**Excerpted data**.
☆ ☆ ☆ ☆ ☆ ☆ ☆
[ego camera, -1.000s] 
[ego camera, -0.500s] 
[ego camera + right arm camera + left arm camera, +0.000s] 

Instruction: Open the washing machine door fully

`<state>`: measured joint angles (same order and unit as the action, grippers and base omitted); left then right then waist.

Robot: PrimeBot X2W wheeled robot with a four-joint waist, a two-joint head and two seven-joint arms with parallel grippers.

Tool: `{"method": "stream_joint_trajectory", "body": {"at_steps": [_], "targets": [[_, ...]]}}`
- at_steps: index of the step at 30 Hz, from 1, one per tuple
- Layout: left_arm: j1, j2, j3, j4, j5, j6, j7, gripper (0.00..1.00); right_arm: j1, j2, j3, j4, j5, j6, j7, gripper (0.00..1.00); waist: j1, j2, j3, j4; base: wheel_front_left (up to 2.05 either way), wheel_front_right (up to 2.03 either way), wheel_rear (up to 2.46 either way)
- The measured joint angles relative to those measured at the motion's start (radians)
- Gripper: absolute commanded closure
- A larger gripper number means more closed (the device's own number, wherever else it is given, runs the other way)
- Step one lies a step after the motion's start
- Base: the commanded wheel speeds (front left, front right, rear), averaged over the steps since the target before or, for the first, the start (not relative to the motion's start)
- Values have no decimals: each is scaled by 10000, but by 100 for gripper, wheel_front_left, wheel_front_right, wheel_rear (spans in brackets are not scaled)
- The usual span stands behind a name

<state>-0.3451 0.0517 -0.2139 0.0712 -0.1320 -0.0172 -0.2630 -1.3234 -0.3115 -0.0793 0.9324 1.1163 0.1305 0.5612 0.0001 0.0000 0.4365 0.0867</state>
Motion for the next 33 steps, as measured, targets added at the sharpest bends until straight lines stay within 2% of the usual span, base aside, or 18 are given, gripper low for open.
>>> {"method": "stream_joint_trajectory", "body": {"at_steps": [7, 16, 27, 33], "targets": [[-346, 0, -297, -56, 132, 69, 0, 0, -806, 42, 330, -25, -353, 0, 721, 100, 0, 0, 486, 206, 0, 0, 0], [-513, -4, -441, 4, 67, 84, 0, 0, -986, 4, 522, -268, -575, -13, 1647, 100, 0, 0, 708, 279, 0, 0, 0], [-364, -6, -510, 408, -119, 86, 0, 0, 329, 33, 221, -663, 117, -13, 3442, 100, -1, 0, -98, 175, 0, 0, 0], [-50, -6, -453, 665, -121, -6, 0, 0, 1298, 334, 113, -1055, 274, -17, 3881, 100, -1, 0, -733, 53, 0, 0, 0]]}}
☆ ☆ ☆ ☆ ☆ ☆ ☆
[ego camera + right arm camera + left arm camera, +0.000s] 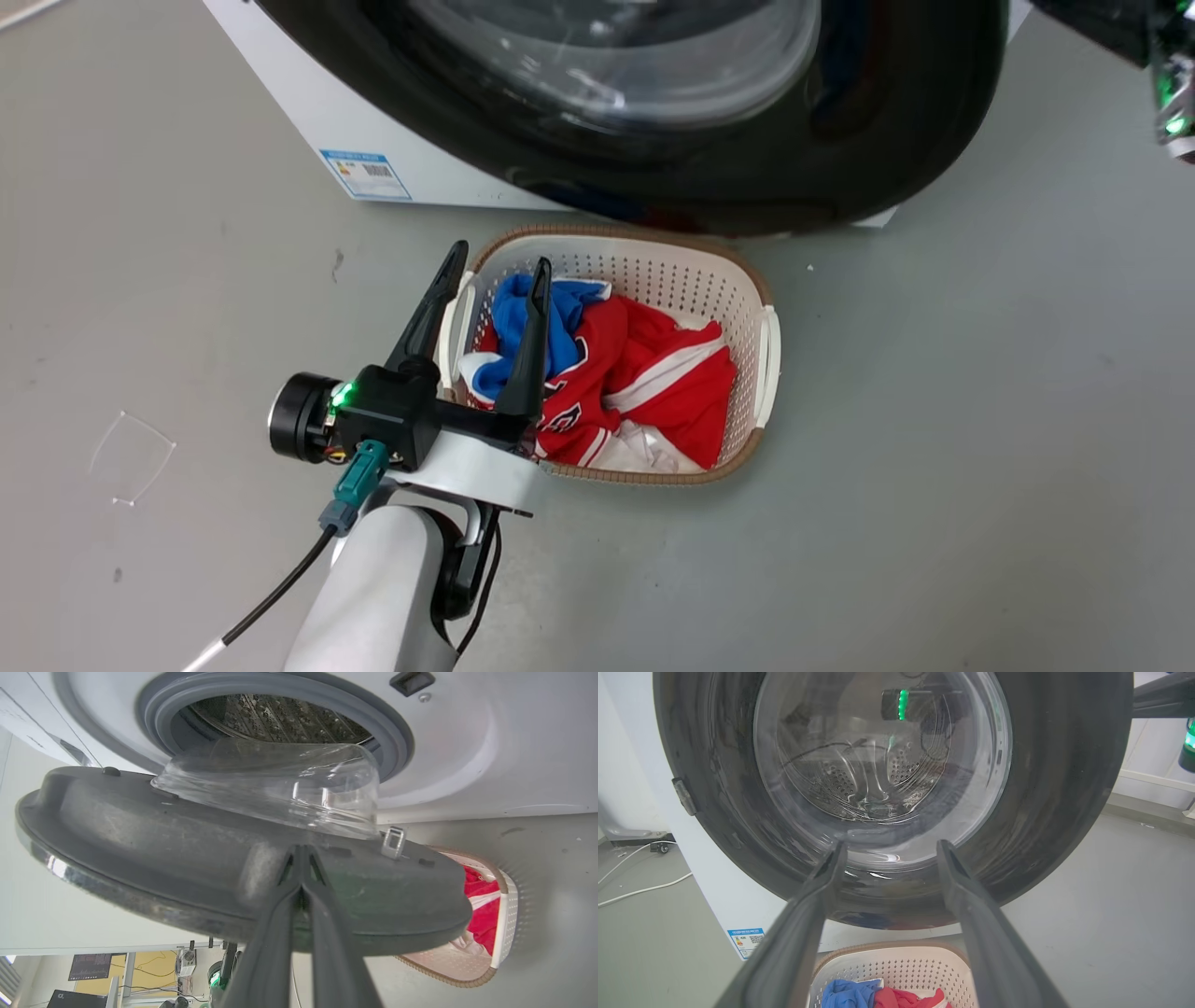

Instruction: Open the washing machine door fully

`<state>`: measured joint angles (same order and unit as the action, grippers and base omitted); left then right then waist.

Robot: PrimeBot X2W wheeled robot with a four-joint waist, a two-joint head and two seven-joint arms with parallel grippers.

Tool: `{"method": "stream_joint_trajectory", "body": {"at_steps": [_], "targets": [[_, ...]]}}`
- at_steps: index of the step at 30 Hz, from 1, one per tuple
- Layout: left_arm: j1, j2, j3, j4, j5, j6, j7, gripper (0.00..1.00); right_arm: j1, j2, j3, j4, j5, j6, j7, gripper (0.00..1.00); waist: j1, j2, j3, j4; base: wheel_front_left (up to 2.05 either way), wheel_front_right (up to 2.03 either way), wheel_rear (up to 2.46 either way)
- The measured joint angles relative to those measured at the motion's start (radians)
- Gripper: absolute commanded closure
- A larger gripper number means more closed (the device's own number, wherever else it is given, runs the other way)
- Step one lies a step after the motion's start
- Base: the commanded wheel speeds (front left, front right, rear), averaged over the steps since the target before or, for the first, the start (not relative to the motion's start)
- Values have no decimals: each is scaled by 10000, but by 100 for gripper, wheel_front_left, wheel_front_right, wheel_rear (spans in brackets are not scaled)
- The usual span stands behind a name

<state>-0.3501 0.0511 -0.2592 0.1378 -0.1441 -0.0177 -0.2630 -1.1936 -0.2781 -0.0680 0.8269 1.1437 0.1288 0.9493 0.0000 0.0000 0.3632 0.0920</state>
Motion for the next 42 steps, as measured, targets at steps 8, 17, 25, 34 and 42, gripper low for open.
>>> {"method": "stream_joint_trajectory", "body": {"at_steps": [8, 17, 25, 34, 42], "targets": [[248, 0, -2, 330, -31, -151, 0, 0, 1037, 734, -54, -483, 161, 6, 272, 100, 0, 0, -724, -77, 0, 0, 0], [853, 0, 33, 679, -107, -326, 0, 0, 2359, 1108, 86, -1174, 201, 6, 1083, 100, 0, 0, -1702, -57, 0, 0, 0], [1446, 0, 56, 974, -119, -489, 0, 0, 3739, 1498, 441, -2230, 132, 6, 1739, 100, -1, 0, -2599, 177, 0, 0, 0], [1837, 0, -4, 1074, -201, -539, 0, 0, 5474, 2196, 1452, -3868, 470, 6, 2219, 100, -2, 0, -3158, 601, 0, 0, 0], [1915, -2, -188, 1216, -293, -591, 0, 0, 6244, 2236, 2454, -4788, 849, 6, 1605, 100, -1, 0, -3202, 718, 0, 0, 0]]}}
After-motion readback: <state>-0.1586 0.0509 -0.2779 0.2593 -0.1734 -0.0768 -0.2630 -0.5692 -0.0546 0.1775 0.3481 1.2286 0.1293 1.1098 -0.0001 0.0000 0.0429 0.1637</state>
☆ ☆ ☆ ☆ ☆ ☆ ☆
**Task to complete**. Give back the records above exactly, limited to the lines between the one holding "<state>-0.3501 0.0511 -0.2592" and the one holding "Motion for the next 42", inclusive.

**Result for this exercise**.
<state>-0.3501 0.0511 -0.2592 0.1378 -0.1441 -0.0177 -0.2630 -1.1936 -0.2781 -0.0680 0.8269 1.1437 0.1288 0.9493 0.0000 0.0000 0.3632 0.0920</state>
Motion for the next 42 steps, as measured, targets at steps 8, 17, 25, 34 and 42, gripper low for open.

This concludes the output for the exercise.